Each film is a 15-second answer to the question every potential switcher is quietly asking: "But what does it actually do that my current phone doesn't?"

That is not brand advertising. This is conversion advertising dressed up as brand advertising. And the IPL context, where millions of exactly those potential switchers are watching together, makes the targeting almost absurdly precise.

The PR dimension: why this earns attention beyond paid media

From a communications standpoint, the campaign is smart on multiple levels. First, it is genuinely talkable. The comedy, the Indian palace setting, the messenger's ever-worsening predicament are shareable, memeable, and genuinely discussable. It is the kind of campaign that PR professionals love because it generates earned conversation without needing to be engineered for virality.

Second, and this is the part I find most interesting, it signals something important about Apple's commitment to India as a market.
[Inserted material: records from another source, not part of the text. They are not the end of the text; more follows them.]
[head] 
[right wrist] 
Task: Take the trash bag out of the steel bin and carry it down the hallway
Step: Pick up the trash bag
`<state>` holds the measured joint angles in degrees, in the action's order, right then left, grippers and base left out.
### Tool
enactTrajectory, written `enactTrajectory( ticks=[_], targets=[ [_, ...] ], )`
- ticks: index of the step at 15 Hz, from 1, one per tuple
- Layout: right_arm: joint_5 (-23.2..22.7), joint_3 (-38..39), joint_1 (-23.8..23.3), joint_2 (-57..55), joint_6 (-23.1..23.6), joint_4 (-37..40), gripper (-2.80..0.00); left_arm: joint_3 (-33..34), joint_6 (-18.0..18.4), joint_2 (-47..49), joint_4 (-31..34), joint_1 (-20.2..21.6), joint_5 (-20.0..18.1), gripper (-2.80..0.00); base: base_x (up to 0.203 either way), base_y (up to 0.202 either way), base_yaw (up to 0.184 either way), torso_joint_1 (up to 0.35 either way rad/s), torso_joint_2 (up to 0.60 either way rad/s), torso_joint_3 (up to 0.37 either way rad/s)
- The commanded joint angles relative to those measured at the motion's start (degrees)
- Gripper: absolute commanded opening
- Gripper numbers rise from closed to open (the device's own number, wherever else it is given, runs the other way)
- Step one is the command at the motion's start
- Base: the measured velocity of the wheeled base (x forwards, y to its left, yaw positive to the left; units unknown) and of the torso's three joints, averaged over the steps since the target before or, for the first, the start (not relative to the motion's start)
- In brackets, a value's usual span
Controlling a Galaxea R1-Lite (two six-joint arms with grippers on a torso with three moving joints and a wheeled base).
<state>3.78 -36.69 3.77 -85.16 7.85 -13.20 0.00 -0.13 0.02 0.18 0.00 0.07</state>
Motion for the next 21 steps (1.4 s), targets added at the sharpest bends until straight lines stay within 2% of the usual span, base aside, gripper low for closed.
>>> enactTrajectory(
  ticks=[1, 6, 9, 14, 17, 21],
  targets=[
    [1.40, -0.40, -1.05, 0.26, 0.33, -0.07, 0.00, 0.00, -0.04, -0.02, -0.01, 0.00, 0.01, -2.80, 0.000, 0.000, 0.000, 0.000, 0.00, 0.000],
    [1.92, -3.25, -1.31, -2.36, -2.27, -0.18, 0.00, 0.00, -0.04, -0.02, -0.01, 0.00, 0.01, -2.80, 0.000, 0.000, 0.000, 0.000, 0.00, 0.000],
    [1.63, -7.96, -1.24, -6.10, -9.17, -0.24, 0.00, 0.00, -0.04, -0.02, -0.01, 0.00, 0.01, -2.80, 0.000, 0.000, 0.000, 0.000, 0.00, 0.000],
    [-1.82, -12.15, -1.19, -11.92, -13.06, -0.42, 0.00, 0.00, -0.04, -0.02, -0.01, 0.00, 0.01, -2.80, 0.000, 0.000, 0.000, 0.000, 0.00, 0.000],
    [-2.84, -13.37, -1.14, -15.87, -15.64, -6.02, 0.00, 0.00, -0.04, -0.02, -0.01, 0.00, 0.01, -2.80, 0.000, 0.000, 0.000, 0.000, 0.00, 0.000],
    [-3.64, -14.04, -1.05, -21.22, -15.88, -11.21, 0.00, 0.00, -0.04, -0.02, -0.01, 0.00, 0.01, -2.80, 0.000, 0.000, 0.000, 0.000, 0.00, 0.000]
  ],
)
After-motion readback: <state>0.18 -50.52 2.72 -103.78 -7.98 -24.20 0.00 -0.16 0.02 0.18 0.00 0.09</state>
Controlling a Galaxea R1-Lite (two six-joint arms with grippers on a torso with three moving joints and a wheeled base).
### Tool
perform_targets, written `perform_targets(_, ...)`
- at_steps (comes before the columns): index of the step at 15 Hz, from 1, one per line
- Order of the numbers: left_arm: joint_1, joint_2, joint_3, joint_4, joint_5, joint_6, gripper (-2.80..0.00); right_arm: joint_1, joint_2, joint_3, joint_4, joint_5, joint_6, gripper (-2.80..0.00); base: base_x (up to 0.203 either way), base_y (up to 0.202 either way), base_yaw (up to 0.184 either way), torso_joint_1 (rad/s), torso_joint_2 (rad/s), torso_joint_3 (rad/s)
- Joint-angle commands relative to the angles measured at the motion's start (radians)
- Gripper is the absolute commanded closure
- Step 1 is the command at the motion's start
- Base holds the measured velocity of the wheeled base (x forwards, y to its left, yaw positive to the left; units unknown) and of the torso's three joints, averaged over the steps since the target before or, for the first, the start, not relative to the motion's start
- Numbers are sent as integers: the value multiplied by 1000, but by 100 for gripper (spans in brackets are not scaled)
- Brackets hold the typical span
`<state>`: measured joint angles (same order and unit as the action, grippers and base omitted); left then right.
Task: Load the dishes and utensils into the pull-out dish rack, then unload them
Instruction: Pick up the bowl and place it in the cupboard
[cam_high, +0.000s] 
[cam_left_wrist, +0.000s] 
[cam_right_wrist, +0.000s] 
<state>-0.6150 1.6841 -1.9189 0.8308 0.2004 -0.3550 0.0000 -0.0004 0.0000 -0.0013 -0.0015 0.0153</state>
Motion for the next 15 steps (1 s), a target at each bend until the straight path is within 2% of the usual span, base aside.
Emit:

Not a market to be adapted for, but a market to be created in. When a brand of Apple's stature shoots original films in India, sets them in an Indian palace, and builds a story that could only have been told here, that itself becomes news. It is a statement of intent that no press release could communicate half as efficiently.

"When a brand of Apple's stature shoots original films in India, set in an Indian palace, with a story that could only have been told here, that itself becomes news. It is a statement of intent that no press release could communicate half as efficiently."


The author is a creator and works as a communications and brand strategy consultant. Views are personal.